Review: The Complete Persepolis

persepolisThe Complete Persepolis, comprising Persepolis and Persepolis II, is an autobiographical graphic novel following a girl growing up in revolutionary Iran, punctuated by a few years spent in Europe to escape the growing authoritarianism of the Iranian revolutionaries.

In the absence of very much time this week – I’m moving to a new job and a new house and it’s all very hectic – here are a few thoughts on Persepolis (fewer than it properly deserves) that I managed to scribble down on the bus.

It’s written with the express intention (I can’t find the quote) of redressing the West’s image of Iran as a country solely associated with terrorism and fundamentalism. It’s this intention that I want to talk about here, because it throws up some interesting questions of genre and cultural positioning.

Form equals function – that’s the one equation every English student learns. The graphic novel form Satrapi’s using is ideologically American – the form of myths like Superman and Captain America. Satrapi’s positioning her story not as American per se but as deliberately America-centric, a way of explaining Iran to Americans.

I didn’t realise this until about halfway through Persepolis, but its black-and-white art represents no difference between the Iranian characters and the European ones – so that although the characters see a difference, we don’t. This is, of course, a deliberate strategy: one which removes an unconscious barrier to understanding and empathy which we (by which I mean white Westerners, the assumed audience for the book) may not even be aware exists, but which in the very act of so doing reveals that barrier to us (if we’re paying attention). It’s a strategy that reflects one of the most insidious of Western media practices – the “whitewashing” of book covers, films and TV to make them sell better, sit more comfortably with their assumed audiences – back at the reader, and makes it precisely uncomfortable.

But I wonder, too, if there aren’t issues with this (admittedly compromised) Westernisation of an Iranian childhood. A very common form of racism is assuming that one story, or one person, from a non-Western culture is automatically an authority on that culture: and Persepolis feels like it’s indulging that assumption, or at least making it a path of least resistance, privileging its own narrative as the Story of Iran, the sole mediator between America and Iran. The question is, is the text aware of this privileging? Does it problematise it?

Firstly, I think if we take Satrapi’s avowed intention – single-handedly redressing Iran’s image in the West – entirely at face value, the joke is really on us. As I mentioned above, a good quarter of the book takes place in Europe, and although in this section it doesn’t stop asking questions about nationality and identity, these questions actually frequently revolve around a disconnect from Iranian culture, a feeling of no longer belonging. It’s this European section that really makes the book not about Iran but about Marjane: a story about a person not about a country.

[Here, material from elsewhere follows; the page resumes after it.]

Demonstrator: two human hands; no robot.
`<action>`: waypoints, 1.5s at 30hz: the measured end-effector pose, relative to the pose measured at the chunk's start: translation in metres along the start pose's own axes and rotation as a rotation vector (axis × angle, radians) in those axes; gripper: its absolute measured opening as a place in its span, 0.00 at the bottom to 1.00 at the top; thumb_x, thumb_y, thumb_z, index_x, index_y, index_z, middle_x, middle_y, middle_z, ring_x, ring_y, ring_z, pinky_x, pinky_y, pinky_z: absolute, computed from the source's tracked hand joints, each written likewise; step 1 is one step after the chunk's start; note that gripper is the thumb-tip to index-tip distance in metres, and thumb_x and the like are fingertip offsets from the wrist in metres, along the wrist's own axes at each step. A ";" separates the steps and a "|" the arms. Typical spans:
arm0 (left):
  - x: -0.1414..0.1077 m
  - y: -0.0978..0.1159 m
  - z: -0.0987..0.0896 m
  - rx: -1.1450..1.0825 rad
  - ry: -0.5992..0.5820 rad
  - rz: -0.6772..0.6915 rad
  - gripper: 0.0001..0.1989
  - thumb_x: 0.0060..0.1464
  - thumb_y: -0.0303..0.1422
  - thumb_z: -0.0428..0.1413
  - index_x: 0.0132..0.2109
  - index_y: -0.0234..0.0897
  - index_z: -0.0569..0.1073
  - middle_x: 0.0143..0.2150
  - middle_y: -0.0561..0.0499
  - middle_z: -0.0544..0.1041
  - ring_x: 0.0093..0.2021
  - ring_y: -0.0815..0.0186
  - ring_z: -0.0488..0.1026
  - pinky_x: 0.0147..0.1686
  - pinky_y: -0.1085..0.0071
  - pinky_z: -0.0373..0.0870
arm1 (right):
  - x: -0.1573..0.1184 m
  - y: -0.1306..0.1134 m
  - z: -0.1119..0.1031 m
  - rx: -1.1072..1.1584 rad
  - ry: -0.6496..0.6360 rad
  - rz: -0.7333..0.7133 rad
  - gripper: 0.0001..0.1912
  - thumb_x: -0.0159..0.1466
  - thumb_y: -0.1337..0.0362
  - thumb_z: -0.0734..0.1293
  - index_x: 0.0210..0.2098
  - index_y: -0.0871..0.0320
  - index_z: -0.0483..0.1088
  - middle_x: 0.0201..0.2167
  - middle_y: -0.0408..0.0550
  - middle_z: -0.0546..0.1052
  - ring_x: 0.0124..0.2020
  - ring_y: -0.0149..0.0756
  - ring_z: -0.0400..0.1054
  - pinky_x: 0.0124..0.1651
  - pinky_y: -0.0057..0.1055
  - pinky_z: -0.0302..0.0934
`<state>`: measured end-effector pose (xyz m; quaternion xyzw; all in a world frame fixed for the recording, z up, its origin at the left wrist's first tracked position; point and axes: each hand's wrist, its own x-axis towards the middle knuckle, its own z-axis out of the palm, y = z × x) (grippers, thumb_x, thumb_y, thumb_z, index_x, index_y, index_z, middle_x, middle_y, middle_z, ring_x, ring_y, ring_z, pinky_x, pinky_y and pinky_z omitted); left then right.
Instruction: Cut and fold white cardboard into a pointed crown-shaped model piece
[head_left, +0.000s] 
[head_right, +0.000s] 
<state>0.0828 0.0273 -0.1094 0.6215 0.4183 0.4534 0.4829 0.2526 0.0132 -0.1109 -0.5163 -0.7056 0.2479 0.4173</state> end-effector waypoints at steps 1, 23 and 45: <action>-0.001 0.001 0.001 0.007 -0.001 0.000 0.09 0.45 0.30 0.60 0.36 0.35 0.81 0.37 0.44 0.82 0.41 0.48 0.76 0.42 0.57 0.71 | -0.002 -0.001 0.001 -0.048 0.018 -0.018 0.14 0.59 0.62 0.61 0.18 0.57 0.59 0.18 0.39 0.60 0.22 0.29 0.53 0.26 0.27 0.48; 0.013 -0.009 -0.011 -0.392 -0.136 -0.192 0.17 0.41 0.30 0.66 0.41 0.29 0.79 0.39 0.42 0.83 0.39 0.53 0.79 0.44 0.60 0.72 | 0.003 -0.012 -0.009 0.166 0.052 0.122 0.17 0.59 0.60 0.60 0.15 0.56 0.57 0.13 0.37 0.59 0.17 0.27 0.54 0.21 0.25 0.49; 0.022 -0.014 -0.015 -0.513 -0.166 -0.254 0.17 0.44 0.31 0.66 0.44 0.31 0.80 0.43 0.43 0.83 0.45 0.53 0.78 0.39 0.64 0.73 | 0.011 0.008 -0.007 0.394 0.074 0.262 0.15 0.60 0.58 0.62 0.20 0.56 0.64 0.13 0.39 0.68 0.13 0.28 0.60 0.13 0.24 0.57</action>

Secondly, one of the lovely and unexpected things about this autobiographical story is the way that characters set up to be important – Marjane’s first love or the woman she first shares a room with in Europe or a friend made just before she leaves Iran – frequently vanish within ten pages or so, with the words: “I never saw her again” – not because they die or are disappeared, just because they lose contact. It’s the sort of thing that happens in life all the time, but hardly ever in fiction (remember those American comics, where pretty much everything is significant?), and once again it feels like Persepolis is problematising its own authority, throwing up challenges to how and why we’re reading this book.

There’s much more to Persepolis than this thinking about textual and cultural authority, of course – I haven’t really touched on Marjane’s coming of age story, the way the book treats Iranian history (Persepolis would be an interesting companion to Kader Abdolah’s The King, I think), the politics and ideology surrounding the revolution. I’m not sure how much I actually enjoyed it – it was a quick read at Christmas – but I think there’s plenty more there to be thought about.